Beatrix never told anyone before she left, but the honest truth was that she had some doubts about this whole slime-ranching venture. The sense of adventure—building a ranch on a frontier so distant it was actually another planet, pioneering new techniques for feeding and breeding an alien species—was a big part of the appeal, so that part never bothered her, but…well, they were gelatinous blobs, no matter how cute or cheerful, and the whole point of farming them was harvesting their poop. Sure, the name was plort, and it was valuable, but that really didn’t change the actual fact that she’d signed up to raise gelatinous blobs and harvest their poop.

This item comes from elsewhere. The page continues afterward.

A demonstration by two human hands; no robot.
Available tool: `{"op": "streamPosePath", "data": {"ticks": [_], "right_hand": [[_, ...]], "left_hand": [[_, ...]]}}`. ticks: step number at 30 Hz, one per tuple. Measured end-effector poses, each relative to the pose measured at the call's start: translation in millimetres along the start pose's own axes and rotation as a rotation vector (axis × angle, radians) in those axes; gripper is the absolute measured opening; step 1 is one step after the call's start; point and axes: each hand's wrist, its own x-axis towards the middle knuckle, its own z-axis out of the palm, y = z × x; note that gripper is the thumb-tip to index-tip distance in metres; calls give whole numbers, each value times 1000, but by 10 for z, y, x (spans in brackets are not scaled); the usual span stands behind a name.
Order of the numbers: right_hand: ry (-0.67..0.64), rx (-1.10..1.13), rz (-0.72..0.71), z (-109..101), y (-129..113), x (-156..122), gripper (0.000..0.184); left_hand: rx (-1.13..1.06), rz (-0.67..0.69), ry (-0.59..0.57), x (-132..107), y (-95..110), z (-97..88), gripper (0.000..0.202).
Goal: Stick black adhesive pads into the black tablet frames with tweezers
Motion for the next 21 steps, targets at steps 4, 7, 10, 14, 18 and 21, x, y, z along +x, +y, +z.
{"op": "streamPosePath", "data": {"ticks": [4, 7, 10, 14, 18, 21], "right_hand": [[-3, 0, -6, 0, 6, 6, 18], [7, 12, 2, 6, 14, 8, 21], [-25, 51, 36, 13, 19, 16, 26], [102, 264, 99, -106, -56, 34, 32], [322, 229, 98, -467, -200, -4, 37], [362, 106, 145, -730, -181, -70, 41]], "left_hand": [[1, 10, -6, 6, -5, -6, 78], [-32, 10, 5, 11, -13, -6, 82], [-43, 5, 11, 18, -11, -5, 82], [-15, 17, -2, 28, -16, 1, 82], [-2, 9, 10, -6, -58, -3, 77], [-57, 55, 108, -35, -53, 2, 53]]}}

As it turned out, the land around her ranch was starkly beautiful, the slimes were pretty easy-going (as farm animals went, anyway) once she figured out their quirks, and she didn’t actually have to touch anything she didn’t want to—and the plorts weren’t any nastier or more poop-like than the slimes themselves. The slimes themselves, of course, were damn cute. Earning enough money to buy better equipment took several weeks of hard work, during which she was usually dusty and sunburnt by the time she collapsed into her bunk, but after that every upgrade made her life easier and her ranch more profitable.
It’s been six months, now, and her ranch practically runs itself. All the pens have automatic feeders and collectors, her chickens are healthy, and all her slimes spend their days happily eating and pooping. (Plorting? She’s never asked another rancher, and all the official literature refers to stuff like “excreting waste product, colloquially termed ‘plort.’”) She doesn’t have to get up at the crack of dawn anymore, or keep working past sunset; mostly her days involve checking her pens for damage, filling feeders, emptying plort collectors, and occasionally setting up breeding experiments or exploring further and further afield to see if the surrounding area holds any species she hasn’t found yet.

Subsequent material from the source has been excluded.